Comments on risk factors

Two of the comments focus on systemic risks posed by potential policy or regulatory changes or significant litigation risks. Businesses must look to the future by anticipating future burdens imposed directly or indirectly by climate change. We believe the next few years are likely to be just as eventful, if not more, than the past few in terms of climate change policy and litigation.

Comments on financial conditions and results of operations

The remaining comments in the letter focus on the current implications of climate change and climate-related legislative and policy changes.

These comments include requests to:

  • Identify pending or existing climate-related laws, regulations and international agreements, and describe any significant effects on business.
  • Identify any significant past and / or future capital expenditures for climate-related projects.
  • Discuss the material side effects of climate regulation or business trends.
  • Discuss the material physical effects of climate on operations and results.
  • Quantify any significant increase in compliance costs related to climate change.
  • Disclose any significant purchase or sale of carbon credits or offsets and their effects.

In light of this letter and the trend of increased interest in climate change, companies should assess their process for assessing the materiality of climate change issues and review past disclosures for potential gaps.
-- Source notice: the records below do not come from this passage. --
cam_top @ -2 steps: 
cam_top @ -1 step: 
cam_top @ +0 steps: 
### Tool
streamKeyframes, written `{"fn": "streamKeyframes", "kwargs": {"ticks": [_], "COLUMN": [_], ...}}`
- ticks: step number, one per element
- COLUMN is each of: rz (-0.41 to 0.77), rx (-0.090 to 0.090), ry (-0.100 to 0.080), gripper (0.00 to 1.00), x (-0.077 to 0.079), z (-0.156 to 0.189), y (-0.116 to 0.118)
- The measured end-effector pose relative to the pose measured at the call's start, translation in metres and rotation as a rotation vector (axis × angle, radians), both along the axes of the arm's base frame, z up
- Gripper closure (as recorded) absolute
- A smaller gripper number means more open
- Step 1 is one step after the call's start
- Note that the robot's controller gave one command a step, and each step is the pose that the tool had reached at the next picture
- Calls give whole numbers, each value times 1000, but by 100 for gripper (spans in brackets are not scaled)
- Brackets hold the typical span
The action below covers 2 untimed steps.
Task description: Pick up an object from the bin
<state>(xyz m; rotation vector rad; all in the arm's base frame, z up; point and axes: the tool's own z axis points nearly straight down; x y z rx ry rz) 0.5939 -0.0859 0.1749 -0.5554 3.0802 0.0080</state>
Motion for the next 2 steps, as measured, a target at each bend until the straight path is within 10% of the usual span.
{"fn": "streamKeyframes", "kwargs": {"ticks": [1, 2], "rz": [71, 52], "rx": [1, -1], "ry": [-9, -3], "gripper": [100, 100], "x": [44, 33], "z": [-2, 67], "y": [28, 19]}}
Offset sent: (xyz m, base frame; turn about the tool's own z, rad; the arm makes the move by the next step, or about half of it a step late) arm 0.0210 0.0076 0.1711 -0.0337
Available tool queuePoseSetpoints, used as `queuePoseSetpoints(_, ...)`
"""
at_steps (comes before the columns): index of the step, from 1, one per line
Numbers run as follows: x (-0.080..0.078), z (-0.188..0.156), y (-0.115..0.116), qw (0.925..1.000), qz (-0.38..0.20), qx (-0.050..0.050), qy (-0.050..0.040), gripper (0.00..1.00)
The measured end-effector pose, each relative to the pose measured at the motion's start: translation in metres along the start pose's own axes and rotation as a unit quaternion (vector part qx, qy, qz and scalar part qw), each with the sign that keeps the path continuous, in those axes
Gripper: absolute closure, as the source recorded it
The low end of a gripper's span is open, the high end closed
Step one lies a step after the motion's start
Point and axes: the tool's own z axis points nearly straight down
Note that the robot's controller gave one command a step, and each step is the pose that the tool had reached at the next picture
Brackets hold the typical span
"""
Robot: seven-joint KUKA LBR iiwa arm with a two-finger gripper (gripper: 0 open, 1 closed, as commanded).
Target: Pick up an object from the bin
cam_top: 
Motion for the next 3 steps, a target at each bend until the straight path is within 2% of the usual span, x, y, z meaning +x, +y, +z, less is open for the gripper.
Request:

The letter does not give explicit guidance on which companies will be required to provide climate change information, or in what context, but it is likely that the SEC will continue to mandate more extensive climate change information across industries. The letter, along with the 2010 guidance, should be used as a framework from which to anticipate possible SEC comments and tailor future disclosures.


1 For more information on the 2010 guidance and previous SEC statements, please see our notices: “SEC Filers Can Expect a New Climate from the Biden Administration“(March 5, 2021) and”The Long Term Comes with Time – Financial Services Regulators and Investors Prepare for Climate Change Reforms»(December 1, 2020).